▶ **Work instruction**
Copy every line of the data in which the word "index" occurs.

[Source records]
▬▬▬▬▬▬▬▬▬▬
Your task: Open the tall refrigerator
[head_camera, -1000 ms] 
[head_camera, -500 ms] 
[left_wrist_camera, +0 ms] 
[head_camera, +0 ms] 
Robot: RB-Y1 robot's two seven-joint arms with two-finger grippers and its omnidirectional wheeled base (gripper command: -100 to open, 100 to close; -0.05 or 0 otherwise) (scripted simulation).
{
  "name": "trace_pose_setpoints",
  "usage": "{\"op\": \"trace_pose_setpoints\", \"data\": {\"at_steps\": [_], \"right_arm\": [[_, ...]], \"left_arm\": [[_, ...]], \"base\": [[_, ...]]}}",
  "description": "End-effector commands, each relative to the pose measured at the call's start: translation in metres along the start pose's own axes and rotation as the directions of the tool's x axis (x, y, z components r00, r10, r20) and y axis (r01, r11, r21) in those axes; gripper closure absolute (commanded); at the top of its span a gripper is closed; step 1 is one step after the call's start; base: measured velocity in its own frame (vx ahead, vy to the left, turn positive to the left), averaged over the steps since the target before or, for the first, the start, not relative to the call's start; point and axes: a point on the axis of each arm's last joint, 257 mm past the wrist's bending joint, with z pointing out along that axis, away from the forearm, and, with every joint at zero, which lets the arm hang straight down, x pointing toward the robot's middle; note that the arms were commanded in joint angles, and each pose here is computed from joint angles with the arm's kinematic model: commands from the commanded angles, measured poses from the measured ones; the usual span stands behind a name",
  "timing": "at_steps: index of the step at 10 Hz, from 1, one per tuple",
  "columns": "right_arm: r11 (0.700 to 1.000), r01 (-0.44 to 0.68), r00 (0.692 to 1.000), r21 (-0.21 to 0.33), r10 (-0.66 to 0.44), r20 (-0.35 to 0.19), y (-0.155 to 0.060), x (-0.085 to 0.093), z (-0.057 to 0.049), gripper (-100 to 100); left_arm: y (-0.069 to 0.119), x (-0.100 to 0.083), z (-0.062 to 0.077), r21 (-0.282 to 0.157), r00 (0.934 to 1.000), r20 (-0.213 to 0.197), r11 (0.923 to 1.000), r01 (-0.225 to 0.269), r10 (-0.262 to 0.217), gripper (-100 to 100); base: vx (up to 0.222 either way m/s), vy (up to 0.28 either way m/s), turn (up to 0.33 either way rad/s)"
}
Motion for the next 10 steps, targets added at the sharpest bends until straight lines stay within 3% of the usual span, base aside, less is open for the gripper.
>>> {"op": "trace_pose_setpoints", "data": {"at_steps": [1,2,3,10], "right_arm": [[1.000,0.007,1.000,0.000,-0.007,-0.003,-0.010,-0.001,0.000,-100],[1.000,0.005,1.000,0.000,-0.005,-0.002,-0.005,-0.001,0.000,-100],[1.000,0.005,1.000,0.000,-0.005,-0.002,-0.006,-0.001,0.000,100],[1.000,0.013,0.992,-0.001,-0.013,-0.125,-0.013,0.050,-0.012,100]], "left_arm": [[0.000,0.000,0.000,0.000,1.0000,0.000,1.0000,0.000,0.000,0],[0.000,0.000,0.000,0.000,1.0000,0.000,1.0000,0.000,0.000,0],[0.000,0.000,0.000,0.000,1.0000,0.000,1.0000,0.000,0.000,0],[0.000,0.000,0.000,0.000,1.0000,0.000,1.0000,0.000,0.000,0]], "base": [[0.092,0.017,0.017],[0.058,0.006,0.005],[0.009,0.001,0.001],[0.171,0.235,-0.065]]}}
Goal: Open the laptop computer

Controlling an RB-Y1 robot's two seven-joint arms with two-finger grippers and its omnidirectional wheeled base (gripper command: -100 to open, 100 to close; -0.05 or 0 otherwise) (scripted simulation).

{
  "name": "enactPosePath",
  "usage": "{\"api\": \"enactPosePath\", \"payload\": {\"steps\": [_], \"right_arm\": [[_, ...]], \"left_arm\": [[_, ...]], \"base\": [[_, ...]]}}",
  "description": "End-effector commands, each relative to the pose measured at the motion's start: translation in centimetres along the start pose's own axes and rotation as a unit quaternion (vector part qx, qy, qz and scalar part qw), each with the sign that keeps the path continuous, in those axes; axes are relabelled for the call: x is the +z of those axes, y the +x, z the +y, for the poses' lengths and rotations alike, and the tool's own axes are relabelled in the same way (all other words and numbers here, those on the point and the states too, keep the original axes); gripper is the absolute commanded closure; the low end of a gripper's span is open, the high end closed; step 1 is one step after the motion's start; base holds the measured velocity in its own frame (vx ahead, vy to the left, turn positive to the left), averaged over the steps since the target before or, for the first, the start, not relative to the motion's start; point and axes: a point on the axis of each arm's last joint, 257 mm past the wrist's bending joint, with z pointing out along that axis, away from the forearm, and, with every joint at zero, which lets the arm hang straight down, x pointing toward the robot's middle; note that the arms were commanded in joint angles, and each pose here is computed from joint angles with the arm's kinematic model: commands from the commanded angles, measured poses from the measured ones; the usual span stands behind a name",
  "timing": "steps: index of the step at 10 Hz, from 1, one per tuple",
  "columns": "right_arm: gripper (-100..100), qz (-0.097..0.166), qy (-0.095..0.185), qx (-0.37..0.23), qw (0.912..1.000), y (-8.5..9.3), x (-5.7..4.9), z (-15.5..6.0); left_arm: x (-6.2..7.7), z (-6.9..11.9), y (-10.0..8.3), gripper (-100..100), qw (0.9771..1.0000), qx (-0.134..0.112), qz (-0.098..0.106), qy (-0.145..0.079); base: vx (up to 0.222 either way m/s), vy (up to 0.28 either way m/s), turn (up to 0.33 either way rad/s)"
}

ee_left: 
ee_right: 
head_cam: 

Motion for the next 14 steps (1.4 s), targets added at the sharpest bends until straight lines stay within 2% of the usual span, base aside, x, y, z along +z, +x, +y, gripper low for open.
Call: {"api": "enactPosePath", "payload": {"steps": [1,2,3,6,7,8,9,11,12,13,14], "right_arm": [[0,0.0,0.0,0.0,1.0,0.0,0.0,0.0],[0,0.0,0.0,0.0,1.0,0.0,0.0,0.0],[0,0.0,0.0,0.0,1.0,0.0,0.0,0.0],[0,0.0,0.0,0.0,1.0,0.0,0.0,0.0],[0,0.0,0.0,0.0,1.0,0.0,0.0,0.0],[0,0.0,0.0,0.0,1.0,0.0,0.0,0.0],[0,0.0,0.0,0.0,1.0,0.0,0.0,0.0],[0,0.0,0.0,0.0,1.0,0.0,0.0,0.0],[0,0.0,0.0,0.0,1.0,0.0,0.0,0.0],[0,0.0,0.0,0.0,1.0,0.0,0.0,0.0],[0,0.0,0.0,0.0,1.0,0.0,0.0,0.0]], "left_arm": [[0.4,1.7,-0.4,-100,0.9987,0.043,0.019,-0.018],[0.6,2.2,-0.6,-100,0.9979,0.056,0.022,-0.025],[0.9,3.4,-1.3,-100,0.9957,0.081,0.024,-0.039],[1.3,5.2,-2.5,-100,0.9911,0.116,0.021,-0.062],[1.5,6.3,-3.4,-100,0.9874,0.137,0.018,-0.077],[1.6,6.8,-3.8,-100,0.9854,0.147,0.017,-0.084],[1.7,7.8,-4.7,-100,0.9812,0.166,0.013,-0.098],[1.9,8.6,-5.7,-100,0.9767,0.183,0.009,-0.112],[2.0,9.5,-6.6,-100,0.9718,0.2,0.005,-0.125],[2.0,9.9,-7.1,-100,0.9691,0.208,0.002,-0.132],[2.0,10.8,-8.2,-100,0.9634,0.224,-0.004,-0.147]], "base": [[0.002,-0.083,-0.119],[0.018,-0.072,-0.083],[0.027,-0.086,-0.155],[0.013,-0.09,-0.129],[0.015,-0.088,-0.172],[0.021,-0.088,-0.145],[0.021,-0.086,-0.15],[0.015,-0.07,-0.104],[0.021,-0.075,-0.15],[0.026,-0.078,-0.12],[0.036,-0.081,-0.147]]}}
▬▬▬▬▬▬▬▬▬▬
▶ **Answer**
  "timing": "at_steps: index of the step at 10 Hz, from 1, one per tuple",
  "timing": "steps: index of the step at 10 Hz, from 1, one per tuple",

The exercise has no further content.